Ma il mondo è cambiato e per la giacchetta viene tirato tutto. Per questo il numero di nove giudici è invariato dal 1869, soprattutto in virtù del suo essere dispari.

Dunque il Congresso federale, oggi a maggioranza Democratica, ha di per sé il potere di aumentare il numero dei giudici, ma il motivo per cui se lo facesse si macchierebbe non è scritto nella Costituzione. Non lo è perché è superiore alla Costituzione. La morale, infatti, alberga nel cuore delle persone, non sui pezzi di carta. Proporre un ampliamento del numero dei giudici supremi per ragioni smaccatamente di parte e ideologiche è sempre sbagliato moralmente benché sempre corretto formalmente. La Costituzione, cioè, garantisce saggiamente la facoltà di farlo al Congresso, ma non dice quando e come perché non è positivista: lascia fare alla virtù politica per eccellenza, la φρόνησις, phronesis, «saggezza» (come ragion pratica distinta dalla «sapienza»), perfezionata nei secoli dal battesimo nella virtù (cardinale e laica) della prudentia.

Ampliare il numero dei giudici della Corte Suprema federale per pilotare il risultato delle sentenze, cambiando le regole del gioco a partita in corso, è immorale. Cambiare le regole non lo è, farlo a partita in corso sì. Modificare la maggioranza per sottrarsi al confronto quando i numeri non arridono, e dopo avere per anni, per decenni usato per scopi politici un organo che deve invece essere super partes, è vigliacco.

La questione dell’aumento del numero dei giudici supremi è spuntata durante la campagna elettorale dell’anno scorso, a fronte delle nomine, decisive, benemerite, operate dal presidente Donald J. Trump. A domanda diretta, Biden si è allora sempre schermito. Ovvio. Palesare codardia e magheggio su un tema così sensibile in frangenti elettoralmente delicati non è mai salubre. Ma avvalersi della facoltà di non rispondere a volte equivale a confermare proprio che le dita nella marmellata sono le proprie. Del resto l’anima più virulenta del mondo Democratico e del popolo abortista non ha avuto bisogno delle stesse moine di Biden.
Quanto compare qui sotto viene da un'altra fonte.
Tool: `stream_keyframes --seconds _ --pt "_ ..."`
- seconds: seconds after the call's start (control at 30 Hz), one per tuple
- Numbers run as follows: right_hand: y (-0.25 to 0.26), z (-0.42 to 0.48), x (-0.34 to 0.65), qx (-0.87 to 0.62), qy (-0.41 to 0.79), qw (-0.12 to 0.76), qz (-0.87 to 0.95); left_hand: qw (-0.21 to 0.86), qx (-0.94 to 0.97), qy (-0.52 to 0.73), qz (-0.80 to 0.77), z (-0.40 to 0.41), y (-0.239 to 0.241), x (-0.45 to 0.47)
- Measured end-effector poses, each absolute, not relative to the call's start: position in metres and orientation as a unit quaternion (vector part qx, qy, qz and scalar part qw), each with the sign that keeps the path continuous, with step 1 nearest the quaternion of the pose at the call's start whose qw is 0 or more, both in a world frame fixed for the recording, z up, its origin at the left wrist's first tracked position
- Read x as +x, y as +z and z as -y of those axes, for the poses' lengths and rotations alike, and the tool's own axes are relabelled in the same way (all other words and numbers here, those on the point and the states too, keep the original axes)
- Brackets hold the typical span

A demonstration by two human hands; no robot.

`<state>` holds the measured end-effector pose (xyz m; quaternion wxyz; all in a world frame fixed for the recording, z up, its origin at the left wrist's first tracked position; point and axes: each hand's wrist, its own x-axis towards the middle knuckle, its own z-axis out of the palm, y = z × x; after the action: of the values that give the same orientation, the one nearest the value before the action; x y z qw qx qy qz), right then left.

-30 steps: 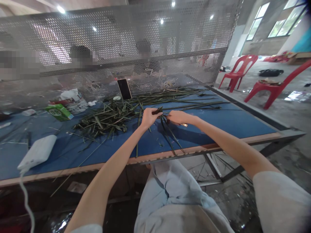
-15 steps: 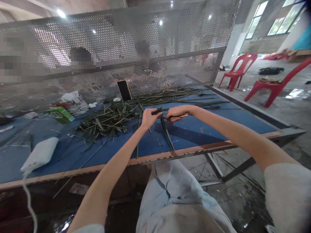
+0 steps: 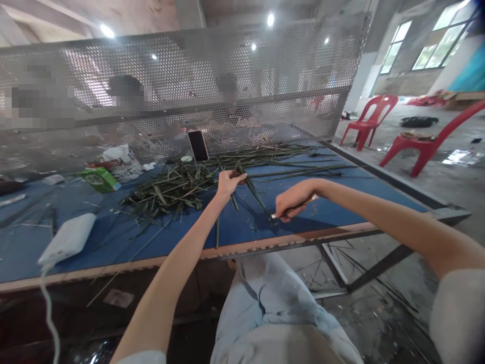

Ora la questione pare rispuntare. Probabilmente diventerà il tormentone nei prossimi mesi americani. Se Biden dovesse capitanare questa offensiva, mi piacerebbe rivedere in volto uno di quei tali che ripetono che, pur battendosi per il “diritto” degli altri a praticarlo, il presidente degli Stati Uniti è personalmente contrario all’aborto.